- _WHAT THE TASK REQUIRES_
For the string "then", search the entries below and copy every line where it appears.

- _Items listed in a dataset_
------------------------------------

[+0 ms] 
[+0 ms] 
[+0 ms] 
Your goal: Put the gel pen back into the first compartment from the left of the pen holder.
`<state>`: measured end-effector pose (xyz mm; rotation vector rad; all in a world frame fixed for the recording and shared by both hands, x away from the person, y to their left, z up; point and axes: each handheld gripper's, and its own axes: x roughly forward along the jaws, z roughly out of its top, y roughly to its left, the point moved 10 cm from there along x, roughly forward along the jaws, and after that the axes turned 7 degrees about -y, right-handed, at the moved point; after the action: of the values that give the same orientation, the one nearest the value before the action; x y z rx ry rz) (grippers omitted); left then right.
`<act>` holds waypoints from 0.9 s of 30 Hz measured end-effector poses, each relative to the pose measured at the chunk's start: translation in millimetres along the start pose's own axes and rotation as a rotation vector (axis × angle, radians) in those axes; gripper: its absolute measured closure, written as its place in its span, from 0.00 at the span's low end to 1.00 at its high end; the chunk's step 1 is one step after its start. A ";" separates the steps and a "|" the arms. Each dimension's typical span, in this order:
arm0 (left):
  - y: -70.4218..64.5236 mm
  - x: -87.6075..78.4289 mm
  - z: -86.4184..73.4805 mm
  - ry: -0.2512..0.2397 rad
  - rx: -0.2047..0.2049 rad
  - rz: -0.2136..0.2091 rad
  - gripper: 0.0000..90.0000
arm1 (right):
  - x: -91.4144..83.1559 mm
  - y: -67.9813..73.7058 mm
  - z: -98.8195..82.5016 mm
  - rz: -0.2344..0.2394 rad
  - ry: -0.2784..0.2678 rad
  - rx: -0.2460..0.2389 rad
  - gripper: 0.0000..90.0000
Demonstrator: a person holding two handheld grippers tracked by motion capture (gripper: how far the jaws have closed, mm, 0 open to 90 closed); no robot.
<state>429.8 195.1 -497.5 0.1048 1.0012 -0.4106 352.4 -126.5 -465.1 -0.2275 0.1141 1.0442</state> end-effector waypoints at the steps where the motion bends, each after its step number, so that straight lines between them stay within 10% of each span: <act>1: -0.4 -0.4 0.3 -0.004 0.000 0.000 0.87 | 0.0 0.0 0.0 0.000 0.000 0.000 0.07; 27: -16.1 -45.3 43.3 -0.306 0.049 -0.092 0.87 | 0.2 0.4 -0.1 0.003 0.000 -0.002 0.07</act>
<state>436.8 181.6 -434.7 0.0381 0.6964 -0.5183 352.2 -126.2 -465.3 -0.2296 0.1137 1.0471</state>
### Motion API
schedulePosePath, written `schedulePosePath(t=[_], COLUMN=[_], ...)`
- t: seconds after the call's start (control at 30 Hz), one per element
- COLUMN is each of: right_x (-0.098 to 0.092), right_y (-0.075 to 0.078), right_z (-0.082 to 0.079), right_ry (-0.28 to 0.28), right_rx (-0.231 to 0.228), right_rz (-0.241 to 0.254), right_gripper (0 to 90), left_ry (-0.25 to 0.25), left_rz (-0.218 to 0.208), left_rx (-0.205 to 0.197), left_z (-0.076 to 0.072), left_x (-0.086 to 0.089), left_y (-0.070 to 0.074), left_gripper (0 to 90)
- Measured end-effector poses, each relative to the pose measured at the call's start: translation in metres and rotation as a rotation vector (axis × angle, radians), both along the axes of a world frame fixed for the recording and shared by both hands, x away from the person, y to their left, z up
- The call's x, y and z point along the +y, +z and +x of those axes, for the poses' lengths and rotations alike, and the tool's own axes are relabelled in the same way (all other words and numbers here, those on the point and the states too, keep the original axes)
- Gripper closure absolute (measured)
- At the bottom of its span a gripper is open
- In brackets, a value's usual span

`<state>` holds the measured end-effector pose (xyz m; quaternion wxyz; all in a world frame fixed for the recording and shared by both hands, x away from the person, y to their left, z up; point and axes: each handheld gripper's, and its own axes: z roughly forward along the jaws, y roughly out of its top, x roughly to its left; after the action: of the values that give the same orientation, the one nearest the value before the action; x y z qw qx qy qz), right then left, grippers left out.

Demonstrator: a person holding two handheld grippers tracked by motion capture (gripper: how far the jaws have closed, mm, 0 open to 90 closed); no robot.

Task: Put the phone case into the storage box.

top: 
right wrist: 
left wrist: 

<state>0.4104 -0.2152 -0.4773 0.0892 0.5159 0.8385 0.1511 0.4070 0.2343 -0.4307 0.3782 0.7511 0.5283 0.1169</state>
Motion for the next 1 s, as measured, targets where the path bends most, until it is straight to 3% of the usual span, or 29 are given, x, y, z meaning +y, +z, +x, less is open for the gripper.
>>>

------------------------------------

- _EXERCISE OUTPUT_
`<state>`: measured end-effector pose (xyz mm; rotation vector rad; all in a world frame fixed for the recording and shared by both hands, x away from the person, y to their left, z up; point and axes: each handheld gripper's, and its own axes: x roughly forward along the jaws, z roughly out of its top, y roughly to its left, the point moved 10 cm from there along x, roughly forward along the jaws, and after that the axes turned 7 degrees about -y, right-handed, at the moved point; after the action: of the values that give the same orientation, the one nearest the value before the action; x y z rx ry rz) (grippers omitted); left then right.
`<state>` holds the measured end-effector pose (xyz m; quaternion wxyz; all in a world frame fixed for the recording and shared by both hands, x away from the person, y to their left, z up; point and axes: each handheld gripper's, and its own axes: z roughly forward along the jaws, y roughly out of its top, x roughly to its left; after the action: of the values that give the same orientation, the one nearest the value before the action; x y z qw qx qy qz), right then left, grippers left out.

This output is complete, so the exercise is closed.